Ils ont notamment assuré la première partie d’Igorrr sur certaines dates.

MRWL et le Gourmetalcore

MRWL

Alors eux…

Déjà, ils ont inventé le « Gourmetalcore ».

Oui.

Ça existe.

Et je valide par avance.

Leur nom vient du Maroilles.

Ils parlent de bouffe, de bière, des traditions du Nord et revendiquent un humour complètement assumé.

Ils ont même deux chanteurs… et pas de bassiste, ce qui est devenu un running gag du groupe.

Et, selon une source parfaitement fiable, ça peut finir avec des gens déguisés en pizza ou en ananas qui se mettent sur la tête pendant une chanson consacrée aux frites.

À partir de ce moment-là, je considère que toutes les questions que je pouvais encore me poser sur le Gourmetalcore ont disparu.

Musicalement, ils disent assumer un mélange d’influences : metalcore, hardcore, slam death et djent…

Franchement, si je déplore personnellement l’absence de bassiste, il y a moyen que ça me fasse marrer.

Rendez-vous au Ziquodrome

Bref.

Si vous cherchez une soirée calme, propice à la méditation, je pense qu’il existe d’autres solutions.

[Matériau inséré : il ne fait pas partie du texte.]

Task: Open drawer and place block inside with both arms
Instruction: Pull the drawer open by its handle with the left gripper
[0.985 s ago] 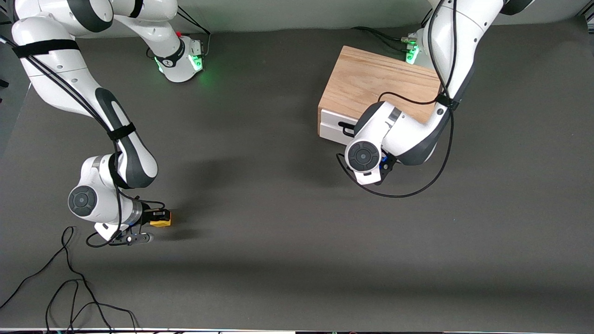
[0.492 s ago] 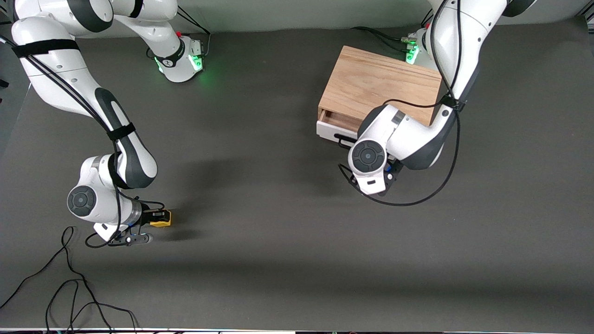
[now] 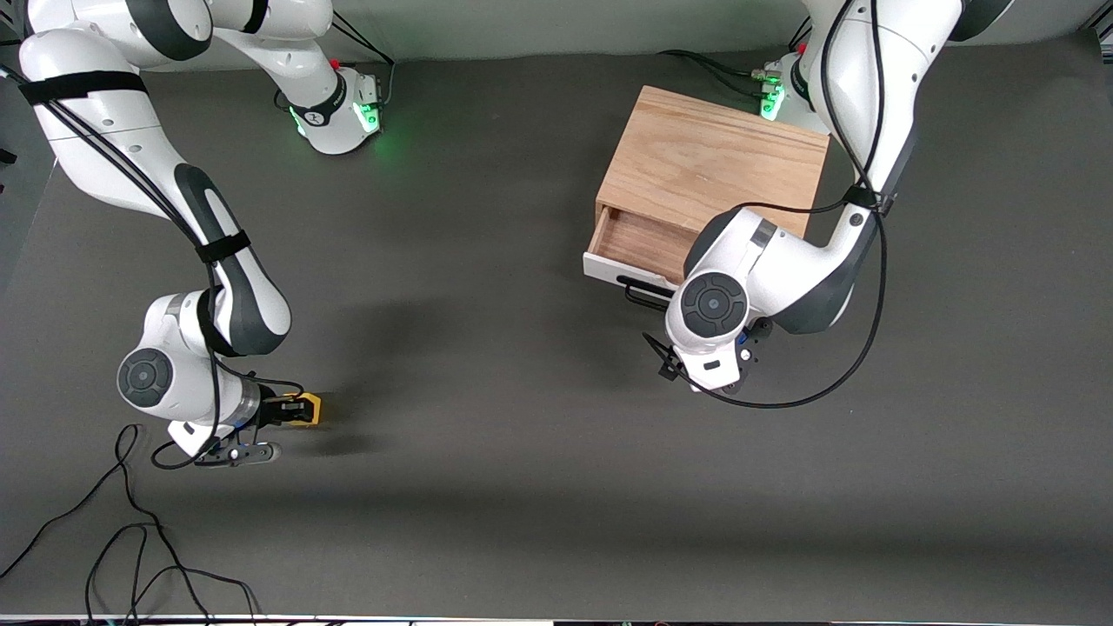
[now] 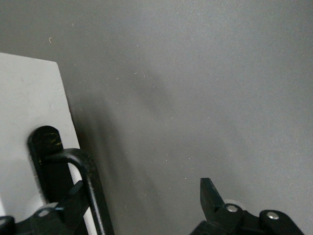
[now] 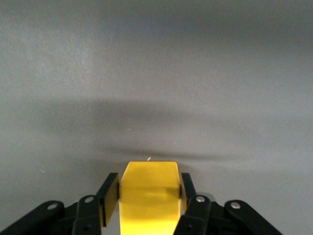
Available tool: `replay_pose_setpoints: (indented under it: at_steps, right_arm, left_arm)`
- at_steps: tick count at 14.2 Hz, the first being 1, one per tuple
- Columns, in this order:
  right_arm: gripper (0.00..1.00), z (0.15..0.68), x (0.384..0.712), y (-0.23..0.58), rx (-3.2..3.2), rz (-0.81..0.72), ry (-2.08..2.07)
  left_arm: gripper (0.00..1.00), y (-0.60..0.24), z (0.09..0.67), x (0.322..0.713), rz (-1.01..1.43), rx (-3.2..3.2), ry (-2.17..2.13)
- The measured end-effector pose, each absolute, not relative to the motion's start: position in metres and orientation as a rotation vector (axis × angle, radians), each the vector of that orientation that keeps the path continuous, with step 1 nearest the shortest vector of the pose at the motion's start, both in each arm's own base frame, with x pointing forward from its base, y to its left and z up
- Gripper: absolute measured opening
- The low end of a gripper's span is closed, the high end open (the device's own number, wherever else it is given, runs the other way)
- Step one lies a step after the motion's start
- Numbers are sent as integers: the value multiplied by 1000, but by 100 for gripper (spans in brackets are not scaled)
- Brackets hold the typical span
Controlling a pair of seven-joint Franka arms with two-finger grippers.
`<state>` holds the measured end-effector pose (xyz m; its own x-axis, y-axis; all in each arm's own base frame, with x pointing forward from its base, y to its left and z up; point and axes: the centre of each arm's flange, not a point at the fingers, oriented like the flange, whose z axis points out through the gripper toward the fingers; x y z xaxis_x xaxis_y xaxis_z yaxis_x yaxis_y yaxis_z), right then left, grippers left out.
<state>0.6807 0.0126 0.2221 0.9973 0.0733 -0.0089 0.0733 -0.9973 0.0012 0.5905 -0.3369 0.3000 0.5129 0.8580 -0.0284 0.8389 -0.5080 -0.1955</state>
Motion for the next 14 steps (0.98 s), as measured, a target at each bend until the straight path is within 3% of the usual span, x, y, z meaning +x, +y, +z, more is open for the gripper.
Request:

Si, en revanche, vous aimez les salles où ça transpire, les amplis qui font vibrer le sternum et les associations qui défendent les musiques actuelles avec leurs tripes… on se croisera probablement devant la scène.

Avec des bouchons d’oreille.

Et si je ressors avec une courbature au trapèze, c’est que la soirée aura été réussie.